“…Akulah yang mengirim mereka untuk kerja paksa. Ya, akulah orangnya. Aku menyuruh mereka berlayar menuju kematian…”, kalimat yang keluar dari mulut Soekarno, pengakuan atas kematian mengerikan para romusha.
Pada 1943, Soekarno menghimpun secara paksa orang-orang Indonesia dan kemudian mengirim mereka sebagai romusha
untuk dipekerjakan dalam proyek pembangunan rel kereta api milik
Jepang. Konsekuensi atas kesepakatan politik dengan Kaisar Tenno Heika
untuk mendukung kemerdekaan penuh Indonesia. Para romusha itu
kemudian mati seperti daun yang berguguran. Mereka kelaparan, sakit,
dibunuh dan bahkan ada yang menjadi santapan binatang buas. Jumlahnya
tidak sedikit, sekira 4 sampai 10 juta orang, luar maupun dalam negeri.
Soekarno sendiri berkata terkait para romusha yang dikirim ke Burma: “Hampir 99% dari mereka mati.”
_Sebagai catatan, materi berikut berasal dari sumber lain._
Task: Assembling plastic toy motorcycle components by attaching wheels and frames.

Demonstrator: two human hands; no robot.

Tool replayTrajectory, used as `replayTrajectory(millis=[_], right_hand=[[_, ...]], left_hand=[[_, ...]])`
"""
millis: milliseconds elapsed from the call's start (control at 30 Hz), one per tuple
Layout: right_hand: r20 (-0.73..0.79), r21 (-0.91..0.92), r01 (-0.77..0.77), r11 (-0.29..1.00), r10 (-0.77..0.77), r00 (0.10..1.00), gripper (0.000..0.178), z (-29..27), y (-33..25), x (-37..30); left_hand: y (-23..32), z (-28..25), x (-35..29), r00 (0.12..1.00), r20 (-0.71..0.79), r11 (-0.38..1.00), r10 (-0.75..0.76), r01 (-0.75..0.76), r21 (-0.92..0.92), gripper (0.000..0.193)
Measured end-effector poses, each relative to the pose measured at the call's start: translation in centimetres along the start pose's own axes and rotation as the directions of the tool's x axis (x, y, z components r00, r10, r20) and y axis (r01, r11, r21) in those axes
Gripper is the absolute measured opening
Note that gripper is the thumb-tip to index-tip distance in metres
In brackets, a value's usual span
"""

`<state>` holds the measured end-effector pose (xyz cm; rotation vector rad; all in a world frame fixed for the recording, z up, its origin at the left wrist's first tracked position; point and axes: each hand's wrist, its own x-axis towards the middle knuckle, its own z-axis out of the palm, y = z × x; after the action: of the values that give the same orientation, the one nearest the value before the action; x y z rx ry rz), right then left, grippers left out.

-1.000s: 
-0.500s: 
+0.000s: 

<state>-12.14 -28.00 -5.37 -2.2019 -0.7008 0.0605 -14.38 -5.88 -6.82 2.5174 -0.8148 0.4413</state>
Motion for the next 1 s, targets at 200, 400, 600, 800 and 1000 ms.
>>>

Soekarno tidak menyesali perbuatannya meskipun dia merasa sangat berat melakukannya. Alasannya sederhana, dia mengatakan: “…dalam
setiap perang ada korban. Tugas dari seorang panglima adalah
memenangkan perang, sekalipun akan mengalami beberapa kekalahan dalam
pertempuran di jalan. Andaikata saya terpaksa mengorbankan ribuan jiwa
demi menyelamatkan jutaan orang, saya akan lakukan. Kita berada dalam
suatu perjuangan untuk hidup…” Atau dengan kata lain, soekarno membunuh demi bangsa.
Soeharto,
pasca peristiwa Gerakan 30 September 1965, mengomandani sebuah gerakan
mahabesar: pembasmian Partai Komunis Indonesia (PKI). Sekira 3 juta
orang anggota PKI atau orang-orang yang di-PKI-kan mati dibantai.
Soeharto kemudian mengakuinya dan mengatakan telah bertindak (membunuh)
demi bangsa.
Bolehkah membunuh demi bangsa? Adakah orang yang mau dibunuh demi bangsa?
Sumber:
“Bung Karno dan Lembar Hitam Romusha” oleh Roso Daras.
“Neraka Rimba Logas” oleh Marthias Dusky Pandoe.